In case anyone else is curious, I just entered the following in chatgpt: "Without searching the internet, do you know how to get to weldborough hot springs?"

> Yeah—roughly, from general local knowledge (no web searching, promise ). I’ll flag where my memory might be fuzzy.

> Weldborough Hot Springs are in northeast Tasmania, near Weldborough Pass on the Tasman Highway (A3) between Scottsdale and St Helens.

Screenshot with more: https://postimg.cc/14TqgfN4

I love stories like this because there are still allegedly tech-savvy people who will insist that AIs don't lie, don't hallucinate and rarely if ever make errors.

At the end of the day, LLMs are a statistical approximation or projection.

A good example of this is how LLMs struggle with multiplication, particularly multipolcation of large numbers. It's not just that they make mistakes but the nature of the results.

Tell ChatGPT to multiply 129348723423 and 2987892342424 and it'll probably get it wrong because nowhere on Reddit is that exact question for it to copy. But what's interesting is it'll tend to get the first and large digits correct (more often than not) but the middle is just noise.

Someone will probably say "this is a solved problem" because somebody, somewhere has added this capability to a given LLM but these kinds of edge cases I think will constantly expose the fundamental limits of transformers, just like the famous "how many r's in strawberry?" example that di the rounds.

All this comes up when you tell LLMs to write legal briefs. They completely make up a precedent because they learn what a precedent looks like and generate something similar. Lawyers have been caught submitting fake precedents in court filings due to this.

I binged ST:NG before it went away again on Netflix. The more I heard from Data, the more he sounded like where Ai should be heading: Quick, thorough reasoning but followed by explicit, tagged verification from external ground truth.

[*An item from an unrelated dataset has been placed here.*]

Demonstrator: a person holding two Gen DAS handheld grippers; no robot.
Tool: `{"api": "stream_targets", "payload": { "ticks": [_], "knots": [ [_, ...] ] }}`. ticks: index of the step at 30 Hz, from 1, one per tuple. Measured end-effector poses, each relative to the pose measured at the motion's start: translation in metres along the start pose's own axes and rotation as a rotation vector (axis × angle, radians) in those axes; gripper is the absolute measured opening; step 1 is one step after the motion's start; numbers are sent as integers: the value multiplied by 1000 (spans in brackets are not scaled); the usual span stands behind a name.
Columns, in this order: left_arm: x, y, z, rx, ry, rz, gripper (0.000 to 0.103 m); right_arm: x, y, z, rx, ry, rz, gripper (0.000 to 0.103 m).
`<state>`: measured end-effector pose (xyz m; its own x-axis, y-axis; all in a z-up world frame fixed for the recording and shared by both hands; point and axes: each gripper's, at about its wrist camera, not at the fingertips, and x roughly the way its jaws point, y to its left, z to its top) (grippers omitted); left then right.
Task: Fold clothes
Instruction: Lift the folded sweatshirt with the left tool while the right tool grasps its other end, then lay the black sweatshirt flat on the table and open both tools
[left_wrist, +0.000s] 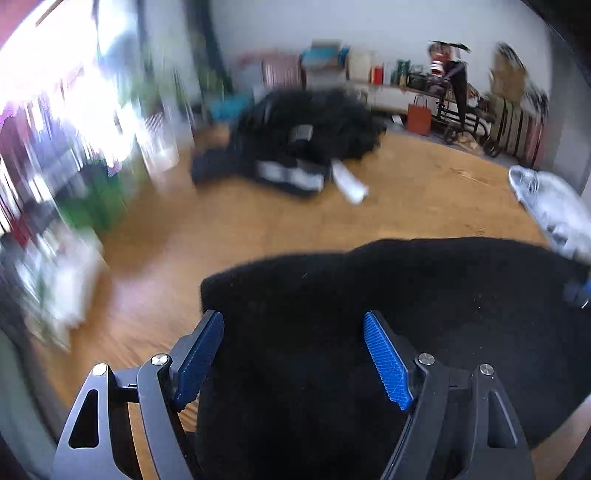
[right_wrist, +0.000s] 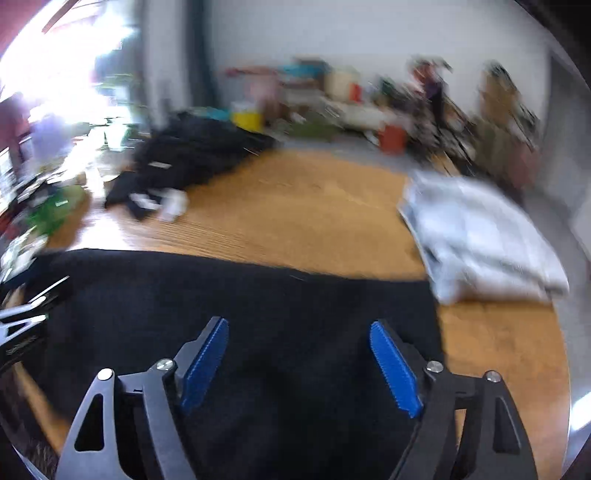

There needs to be a more meta, layered approach to reason. Different personalities viewing the output with different hats on: "That's a bold claim, champ. Search required." But I guess the current real-time, interactive nature of these systems makes it difficult to justify.

This is why I don't really believe in agentic AI.

Not with the current state of technology. I haven't seen that it works yet. It requires supervision.

It's funny, back in the day computer calculations were checked with human computers. But now? Just trust it bro.

My problem with AI support agents is that instead of being good classifiers for my problem, they're even more non deterministic now in terms of grievance or query redressal. If a listed option is not available, I'd rather talk to a human who'd know or have the ability to find out, instead of an LLM which would just make something up with no grounding.
Who exactly posted this without proofreading? The guy claims that he always proofreads, until he's out of country.

Does this mean he decided to update his site, but didn't bother proofreading on vacation? Or did someone else decide to generate and post results without opening Google?

AI didn't tell people anything, it lied to exactly one employer, who decided to tell tourists unverified facts.